> [Exercise objective] All lines holding the string "target" should be copied from the data below.

> [Information]

· · ·

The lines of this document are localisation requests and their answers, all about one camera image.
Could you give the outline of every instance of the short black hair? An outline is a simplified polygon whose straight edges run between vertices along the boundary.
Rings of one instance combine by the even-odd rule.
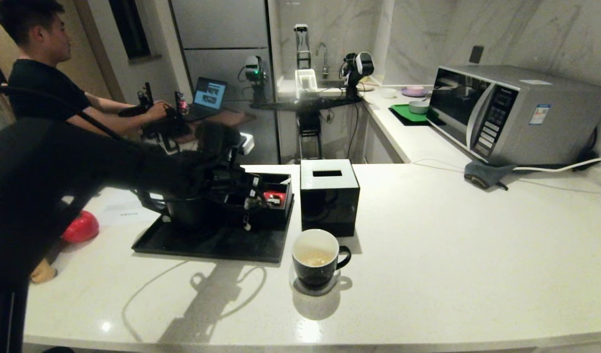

· · ·

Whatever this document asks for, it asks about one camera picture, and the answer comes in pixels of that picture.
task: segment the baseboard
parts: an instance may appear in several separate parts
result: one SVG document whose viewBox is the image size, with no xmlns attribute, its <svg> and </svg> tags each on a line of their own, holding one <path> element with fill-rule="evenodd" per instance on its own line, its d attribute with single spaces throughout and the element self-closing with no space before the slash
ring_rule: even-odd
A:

· · ·

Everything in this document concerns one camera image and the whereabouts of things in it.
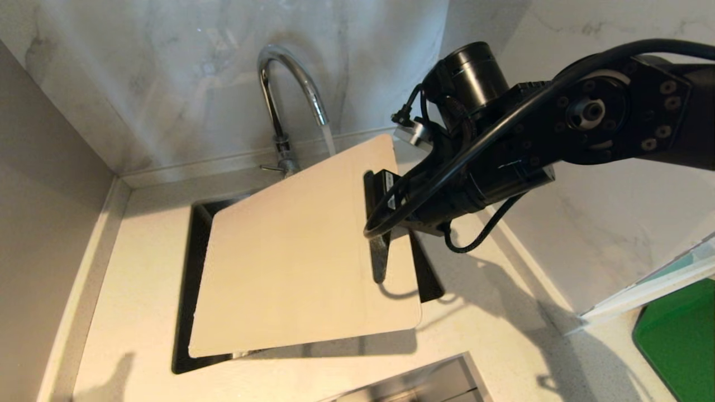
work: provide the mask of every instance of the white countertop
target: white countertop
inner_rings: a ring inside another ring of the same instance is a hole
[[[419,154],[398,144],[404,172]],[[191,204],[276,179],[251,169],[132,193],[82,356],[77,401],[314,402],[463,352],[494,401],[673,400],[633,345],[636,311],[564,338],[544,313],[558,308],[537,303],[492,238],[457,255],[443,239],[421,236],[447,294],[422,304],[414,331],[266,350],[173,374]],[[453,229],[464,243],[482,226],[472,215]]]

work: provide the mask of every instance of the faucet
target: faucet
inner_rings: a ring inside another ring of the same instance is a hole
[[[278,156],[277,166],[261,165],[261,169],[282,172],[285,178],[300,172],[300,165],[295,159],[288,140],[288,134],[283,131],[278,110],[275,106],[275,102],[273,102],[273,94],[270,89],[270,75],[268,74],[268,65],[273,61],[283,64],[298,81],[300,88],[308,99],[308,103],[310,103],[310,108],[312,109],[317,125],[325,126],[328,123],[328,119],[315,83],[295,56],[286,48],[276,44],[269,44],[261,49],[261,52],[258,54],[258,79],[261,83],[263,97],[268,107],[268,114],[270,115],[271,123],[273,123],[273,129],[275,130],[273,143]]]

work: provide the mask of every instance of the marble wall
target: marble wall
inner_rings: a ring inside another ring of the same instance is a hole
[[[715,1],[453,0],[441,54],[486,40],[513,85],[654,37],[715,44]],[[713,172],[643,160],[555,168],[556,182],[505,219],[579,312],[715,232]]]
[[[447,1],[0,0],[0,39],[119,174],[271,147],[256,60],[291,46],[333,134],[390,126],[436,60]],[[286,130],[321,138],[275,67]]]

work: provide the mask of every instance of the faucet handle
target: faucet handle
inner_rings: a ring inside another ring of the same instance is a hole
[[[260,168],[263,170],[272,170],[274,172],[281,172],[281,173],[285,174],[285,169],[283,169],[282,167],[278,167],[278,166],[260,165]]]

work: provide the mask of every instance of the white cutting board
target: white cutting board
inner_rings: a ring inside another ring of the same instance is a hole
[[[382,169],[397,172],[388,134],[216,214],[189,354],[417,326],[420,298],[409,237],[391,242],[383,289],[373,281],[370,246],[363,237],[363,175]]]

· · ·

> [Task response]
target: white countertop
target: faucet
target: marble wall
target: faucet handle
target: white cutting board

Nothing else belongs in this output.